With the 2016 MasterCard Memorial Cup at the halfway point, organizers are happy with how the event has gone so far.
“Everything from the Host Committee to the volunteers to the fan support – if any one of those things is lacking at all, none of it works. It really takes a village and a city to make it work,” said Merrick Sutter, co-chair of the Host Committee and vice president of the Red Deer Rebels.
With each game seeing high attendance and Fan Fest being a hub as well, Sutter said overall they are happy with the numbers they have seen.
“We have seen many in attendance at Fan Fest and the Molson Canadian Hockey House has been alive every night so far – we’ve had more than 1,500 people every night after the games,” he said. “It has been great.”
With the Rebels seeing a huge win on Sunday night against the Rouyn-Noranda Huskies, Sutter said the momentum has continued on. “It gives our team a boost of confidence and obviously we didn’t have our best game on Friday, we played a very good London team. For us to rebound and really, when you’re not champion you want to feel like you belong and you deserve to be here. Obviously with our performance (Sunday night), I think the players did that. The energy and the excitement of the event just ramps up further.”

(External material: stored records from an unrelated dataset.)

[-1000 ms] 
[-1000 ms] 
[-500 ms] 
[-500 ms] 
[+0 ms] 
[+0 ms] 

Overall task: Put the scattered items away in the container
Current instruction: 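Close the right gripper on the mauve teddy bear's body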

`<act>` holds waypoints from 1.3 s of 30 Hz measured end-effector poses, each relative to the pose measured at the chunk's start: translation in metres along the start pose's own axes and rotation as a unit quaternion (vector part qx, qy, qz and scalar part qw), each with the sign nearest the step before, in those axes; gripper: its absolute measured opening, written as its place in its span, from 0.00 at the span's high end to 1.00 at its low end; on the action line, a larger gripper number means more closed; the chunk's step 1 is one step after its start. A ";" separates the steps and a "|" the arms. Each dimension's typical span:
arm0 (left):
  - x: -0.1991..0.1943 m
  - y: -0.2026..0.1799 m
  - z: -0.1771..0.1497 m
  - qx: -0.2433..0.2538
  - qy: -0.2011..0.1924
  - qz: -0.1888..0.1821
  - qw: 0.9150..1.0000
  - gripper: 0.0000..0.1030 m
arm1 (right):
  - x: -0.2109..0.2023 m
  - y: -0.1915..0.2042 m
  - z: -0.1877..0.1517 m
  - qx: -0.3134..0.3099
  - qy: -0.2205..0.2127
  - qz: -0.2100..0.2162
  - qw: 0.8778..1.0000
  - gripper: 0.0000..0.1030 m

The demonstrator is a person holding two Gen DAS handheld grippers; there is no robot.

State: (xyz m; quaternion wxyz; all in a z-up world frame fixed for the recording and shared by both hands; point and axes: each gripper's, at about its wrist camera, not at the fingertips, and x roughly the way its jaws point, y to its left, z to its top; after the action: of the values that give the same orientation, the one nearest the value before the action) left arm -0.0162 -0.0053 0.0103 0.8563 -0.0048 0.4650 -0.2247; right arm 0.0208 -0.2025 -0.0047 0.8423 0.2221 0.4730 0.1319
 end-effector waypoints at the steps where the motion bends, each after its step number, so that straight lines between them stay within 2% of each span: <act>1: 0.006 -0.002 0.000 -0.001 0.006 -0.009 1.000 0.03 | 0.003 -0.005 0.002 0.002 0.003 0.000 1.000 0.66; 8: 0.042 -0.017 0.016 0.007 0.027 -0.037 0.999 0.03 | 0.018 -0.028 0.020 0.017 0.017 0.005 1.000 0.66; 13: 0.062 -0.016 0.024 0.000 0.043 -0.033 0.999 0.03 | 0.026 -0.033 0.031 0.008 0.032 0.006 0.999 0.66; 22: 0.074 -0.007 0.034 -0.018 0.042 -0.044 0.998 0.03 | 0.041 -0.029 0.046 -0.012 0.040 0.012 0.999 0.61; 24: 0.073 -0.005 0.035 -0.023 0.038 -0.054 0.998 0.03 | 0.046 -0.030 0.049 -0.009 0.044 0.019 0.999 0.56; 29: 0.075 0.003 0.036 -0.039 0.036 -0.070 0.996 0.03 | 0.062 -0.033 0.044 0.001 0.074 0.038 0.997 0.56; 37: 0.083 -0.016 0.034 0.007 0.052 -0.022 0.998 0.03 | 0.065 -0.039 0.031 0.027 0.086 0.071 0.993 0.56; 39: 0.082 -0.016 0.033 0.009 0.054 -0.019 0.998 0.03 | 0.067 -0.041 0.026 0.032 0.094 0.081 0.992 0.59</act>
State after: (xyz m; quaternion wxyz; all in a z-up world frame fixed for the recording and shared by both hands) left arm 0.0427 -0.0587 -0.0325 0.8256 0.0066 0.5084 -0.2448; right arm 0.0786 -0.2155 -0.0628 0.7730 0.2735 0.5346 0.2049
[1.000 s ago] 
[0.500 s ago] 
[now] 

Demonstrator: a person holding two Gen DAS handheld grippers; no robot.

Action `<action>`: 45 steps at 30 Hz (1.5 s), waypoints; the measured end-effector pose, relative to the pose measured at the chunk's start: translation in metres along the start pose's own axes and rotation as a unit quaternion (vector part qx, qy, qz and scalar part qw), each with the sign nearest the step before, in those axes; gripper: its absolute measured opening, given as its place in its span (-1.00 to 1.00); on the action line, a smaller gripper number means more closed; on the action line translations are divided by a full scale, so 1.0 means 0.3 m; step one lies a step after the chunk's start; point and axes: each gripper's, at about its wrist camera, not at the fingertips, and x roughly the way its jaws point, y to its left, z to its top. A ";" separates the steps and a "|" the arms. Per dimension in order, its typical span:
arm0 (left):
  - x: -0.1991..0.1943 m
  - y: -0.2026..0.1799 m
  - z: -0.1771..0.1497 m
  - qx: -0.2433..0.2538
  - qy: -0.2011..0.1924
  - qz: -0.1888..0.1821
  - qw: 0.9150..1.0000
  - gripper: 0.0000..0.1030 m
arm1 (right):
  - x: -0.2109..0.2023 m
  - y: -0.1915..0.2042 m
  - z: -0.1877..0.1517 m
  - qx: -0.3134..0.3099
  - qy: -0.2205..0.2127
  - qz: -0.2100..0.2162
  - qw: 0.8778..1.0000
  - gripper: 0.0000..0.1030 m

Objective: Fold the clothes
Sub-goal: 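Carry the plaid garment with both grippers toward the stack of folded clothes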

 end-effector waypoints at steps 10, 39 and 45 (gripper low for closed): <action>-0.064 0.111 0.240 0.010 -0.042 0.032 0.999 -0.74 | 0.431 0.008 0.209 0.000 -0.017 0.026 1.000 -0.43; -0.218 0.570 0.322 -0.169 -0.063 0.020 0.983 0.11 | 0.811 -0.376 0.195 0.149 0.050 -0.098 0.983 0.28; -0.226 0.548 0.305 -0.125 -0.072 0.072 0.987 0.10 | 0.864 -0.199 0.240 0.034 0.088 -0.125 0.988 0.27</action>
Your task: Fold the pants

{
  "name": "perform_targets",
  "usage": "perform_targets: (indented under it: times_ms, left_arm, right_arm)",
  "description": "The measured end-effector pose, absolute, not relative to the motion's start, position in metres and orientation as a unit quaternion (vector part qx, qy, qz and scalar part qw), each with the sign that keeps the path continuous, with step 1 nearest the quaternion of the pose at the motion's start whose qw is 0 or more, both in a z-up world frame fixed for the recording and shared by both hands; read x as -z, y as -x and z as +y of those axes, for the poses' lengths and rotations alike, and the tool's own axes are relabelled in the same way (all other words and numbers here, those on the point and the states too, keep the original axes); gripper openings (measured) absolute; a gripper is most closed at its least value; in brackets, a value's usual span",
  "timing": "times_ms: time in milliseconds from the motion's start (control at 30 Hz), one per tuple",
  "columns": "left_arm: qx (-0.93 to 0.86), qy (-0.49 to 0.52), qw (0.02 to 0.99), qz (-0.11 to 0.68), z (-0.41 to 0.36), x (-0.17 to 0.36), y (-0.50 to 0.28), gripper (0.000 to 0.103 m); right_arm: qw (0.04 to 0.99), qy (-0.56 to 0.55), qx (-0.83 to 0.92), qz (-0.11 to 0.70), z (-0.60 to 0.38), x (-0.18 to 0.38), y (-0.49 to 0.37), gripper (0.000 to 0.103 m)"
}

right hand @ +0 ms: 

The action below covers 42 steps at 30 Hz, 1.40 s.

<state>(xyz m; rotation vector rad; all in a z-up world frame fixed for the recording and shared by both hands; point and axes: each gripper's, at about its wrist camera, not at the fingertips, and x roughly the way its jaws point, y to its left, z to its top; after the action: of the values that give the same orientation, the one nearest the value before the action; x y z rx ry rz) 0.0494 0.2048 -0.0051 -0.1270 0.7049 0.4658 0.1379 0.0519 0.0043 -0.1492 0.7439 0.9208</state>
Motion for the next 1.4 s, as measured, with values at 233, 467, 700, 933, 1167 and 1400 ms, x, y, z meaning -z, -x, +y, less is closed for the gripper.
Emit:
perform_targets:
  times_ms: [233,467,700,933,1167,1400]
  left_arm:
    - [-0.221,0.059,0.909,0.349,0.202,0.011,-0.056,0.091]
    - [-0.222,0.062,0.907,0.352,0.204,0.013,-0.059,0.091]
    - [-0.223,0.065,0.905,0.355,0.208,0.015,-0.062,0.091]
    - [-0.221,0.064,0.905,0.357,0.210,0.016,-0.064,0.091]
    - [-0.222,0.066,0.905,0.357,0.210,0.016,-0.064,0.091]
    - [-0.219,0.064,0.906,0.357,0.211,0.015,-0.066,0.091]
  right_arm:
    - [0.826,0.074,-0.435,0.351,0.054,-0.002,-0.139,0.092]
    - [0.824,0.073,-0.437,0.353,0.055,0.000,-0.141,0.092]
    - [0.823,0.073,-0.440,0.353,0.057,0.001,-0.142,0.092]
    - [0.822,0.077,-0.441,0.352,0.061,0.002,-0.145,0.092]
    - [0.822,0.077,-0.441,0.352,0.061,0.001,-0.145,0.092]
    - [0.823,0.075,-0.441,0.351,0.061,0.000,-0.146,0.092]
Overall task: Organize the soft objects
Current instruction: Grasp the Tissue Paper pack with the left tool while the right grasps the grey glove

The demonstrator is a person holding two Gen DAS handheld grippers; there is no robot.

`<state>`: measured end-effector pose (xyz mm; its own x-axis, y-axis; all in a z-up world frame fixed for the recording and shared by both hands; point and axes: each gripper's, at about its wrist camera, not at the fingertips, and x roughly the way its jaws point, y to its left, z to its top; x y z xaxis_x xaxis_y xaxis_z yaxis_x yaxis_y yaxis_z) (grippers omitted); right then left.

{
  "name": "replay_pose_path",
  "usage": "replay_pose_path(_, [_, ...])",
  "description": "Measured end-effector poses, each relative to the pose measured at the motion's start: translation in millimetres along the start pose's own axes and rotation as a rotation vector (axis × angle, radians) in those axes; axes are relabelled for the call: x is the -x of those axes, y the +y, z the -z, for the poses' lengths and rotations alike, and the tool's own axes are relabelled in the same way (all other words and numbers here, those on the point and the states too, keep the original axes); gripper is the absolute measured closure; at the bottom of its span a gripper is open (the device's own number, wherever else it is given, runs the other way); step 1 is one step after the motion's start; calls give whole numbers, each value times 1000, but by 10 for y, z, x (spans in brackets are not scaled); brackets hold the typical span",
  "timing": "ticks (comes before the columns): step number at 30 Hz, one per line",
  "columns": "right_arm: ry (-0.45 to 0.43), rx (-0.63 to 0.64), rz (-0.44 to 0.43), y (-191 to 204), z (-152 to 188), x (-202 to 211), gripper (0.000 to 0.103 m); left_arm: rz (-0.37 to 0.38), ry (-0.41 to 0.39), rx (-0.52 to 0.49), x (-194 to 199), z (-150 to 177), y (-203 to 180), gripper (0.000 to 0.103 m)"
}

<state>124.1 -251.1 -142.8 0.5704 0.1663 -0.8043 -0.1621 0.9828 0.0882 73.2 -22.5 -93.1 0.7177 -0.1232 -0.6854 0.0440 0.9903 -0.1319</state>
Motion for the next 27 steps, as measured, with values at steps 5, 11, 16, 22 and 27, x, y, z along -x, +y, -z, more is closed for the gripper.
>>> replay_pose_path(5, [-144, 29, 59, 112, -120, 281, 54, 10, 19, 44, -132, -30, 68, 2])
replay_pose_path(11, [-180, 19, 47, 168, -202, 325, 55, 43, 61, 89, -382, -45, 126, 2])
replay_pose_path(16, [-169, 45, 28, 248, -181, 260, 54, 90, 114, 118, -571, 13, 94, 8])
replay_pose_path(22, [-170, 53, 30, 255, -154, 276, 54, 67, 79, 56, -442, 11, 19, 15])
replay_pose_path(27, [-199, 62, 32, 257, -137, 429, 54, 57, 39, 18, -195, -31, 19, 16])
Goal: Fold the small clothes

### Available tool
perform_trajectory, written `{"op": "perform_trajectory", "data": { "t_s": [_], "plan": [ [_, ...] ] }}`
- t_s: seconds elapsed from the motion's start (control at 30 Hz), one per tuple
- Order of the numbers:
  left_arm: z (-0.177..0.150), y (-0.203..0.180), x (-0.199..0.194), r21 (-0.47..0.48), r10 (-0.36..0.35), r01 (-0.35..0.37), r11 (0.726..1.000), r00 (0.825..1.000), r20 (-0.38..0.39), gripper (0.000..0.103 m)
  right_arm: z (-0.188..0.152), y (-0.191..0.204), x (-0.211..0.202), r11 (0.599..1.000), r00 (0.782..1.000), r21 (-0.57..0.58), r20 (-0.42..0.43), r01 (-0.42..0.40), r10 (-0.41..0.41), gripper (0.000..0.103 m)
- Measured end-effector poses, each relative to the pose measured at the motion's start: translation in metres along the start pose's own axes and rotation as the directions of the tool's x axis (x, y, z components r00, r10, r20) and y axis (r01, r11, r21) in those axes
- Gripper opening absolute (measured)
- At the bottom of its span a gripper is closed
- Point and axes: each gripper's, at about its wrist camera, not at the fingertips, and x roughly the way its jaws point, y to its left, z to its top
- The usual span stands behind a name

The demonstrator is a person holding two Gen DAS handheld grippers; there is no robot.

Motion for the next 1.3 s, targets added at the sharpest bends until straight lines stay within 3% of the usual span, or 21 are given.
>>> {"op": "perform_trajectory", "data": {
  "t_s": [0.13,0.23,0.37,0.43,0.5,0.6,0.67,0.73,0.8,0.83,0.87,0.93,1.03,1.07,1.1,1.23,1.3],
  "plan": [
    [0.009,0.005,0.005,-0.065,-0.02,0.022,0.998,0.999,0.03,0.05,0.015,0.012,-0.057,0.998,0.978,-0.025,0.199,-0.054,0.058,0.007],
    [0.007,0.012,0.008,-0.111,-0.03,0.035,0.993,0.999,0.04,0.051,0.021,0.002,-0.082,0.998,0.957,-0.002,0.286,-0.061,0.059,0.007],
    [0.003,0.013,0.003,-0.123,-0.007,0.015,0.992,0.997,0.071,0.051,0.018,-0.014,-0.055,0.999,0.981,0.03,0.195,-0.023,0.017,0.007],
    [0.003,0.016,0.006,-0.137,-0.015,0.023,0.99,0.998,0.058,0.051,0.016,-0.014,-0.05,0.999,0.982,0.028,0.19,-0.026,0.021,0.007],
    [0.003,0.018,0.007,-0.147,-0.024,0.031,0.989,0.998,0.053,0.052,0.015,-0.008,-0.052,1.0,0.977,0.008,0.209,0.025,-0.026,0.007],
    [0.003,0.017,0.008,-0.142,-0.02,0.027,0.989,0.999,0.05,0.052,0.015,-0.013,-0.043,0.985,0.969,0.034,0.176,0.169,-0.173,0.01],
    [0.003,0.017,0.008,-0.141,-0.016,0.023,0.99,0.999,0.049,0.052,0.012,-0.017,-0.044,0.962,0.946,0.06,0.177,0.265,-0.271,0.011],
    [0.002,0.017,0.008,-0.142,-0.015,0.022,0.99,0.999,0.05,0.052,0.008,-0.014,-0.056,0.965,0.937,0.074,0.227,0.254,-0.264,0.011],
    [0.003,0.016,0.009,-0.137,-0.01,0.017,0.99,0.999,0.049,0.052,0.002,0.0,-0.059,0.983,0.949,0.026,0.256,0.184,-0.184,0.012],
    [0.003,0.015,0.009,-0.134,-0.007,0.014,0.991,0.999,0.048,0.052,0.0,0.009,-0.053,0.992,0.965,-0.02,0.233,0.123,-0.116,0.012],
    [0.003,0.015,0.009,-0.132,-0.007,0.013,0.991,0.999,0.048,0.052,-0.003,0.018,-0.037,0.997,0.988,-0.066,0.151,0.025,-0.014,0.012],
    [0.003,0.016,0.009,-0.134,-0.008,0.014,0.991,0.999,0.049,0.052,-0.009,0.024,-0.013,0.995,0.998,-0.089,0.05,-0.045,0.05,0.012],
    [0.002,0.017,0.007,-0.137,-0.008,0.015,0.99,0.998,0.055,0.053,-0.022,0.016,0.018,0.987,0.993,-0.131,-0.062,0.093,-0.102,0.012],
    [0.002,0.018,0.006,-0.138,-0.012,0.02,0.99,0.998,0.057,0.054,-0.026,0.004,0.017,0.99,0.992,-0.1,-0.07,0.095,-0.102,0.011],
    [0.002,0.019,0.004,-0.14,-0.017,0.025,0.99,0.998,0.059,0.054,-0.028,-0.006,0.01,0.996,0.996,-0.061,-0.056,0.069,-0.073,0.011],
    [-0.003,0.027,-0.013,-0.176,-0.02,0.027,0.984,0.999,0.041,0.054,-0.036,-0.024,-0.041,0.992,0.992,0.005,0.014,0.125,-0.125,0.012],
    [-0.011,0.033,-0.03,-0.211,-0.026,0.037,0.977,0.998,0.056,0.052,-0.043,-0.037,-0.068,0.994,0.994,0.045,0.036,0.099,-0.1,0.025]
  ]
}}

The Host Committee has been planning the 2016 MasterCard Memorial Cup for the last two years and Sutter said it has been great to see everything come to fruition.
“I think what’s most important for myself in particular and Ron my co-chair is that you find people who are good at their particular fields and let them do it, so the credit goes to them and their planning. There have been some small tweaks here and there – most of which the fans wouldn’t notice. But I think the competing teams all seem very happy with their facilities and the fans – we have heard nothing but rave reviews. We have the committee to thank for that,” he said.
Upcoming events include the MasterCard Memorial Cup Golf Tournament at the Innisfail Golf and Country Club on Thursday and the Corporate Road Hockey Challenge runs today with the finals on Thursday. In the Molson Canadian Hockey House, St. James’ Gate plays tonight with the Bradley Abel Band and the Clayton Bellamy Band playing tomorrow. That is a ticketed event. On Friday, West of Fifth takes the stage with See Alice and Finger Eleven playing Saturday (that is also a ticketed event.) The Randi Boulton Band will close the Molson Canadian Hockey House on Sunday.
In addition, Sutter said he encourages the community to come check out the festivities if they haven’t already.
“I think it’s a huge experience. People find something new every day. There are still tickets available for the post-game concerts on Thursday and Saturday. The Fan Fest is free every day and there is lots to do,” he said. “We look forward to seeing everyone down here.”
According to www.mastercardmemorialcup.ca, the Memorial Cup, one of the most coveted trophies in North American sport, has a rich tradition that has shaped the way junior hockey is played in North America.
“The trophy was originally known as the OHA Memorial Cup and was donated by the Ontario Hockey Association in March, 1919, in remembrance of the many soldiers who paid the supreme sacrifice for Canada in the First World War. In 2010 the Memorial Cup was rededicated to the memory of all fallen Canadian Military Personnel.”
Initially the Cup was awarded to the national junior hockey champions of Canada. Later on it came to signify Junior ‘A’ hockey supremacy when in 1934, junior hockey in Canada was divided into ‘A’ and ‘B’ classes.
As noted on the web site, in 1971, when junior ‘A’ hockey was divided into major junior and Tier 11 junior A, the Memorial Cup was awarded to the higher category and was given to the major junior hockey champions of Canada.
In 1972, a round-robin tournament format replaced the old playdown system to determine the champions.
“Since then, the champions of the Western Hockey League, the Quebec Major Junior Hockey League and the Ontario Hockey League, have met each spring in a round-robin series with the two top teams playing off in a sudden-death game to determine the Cup champions.”
According to the web site, the Memorial Cup became an international trophy in 1983 as the tournament was held outside Canada for the first time, when the Portland Memorial Coliseum was the host arena.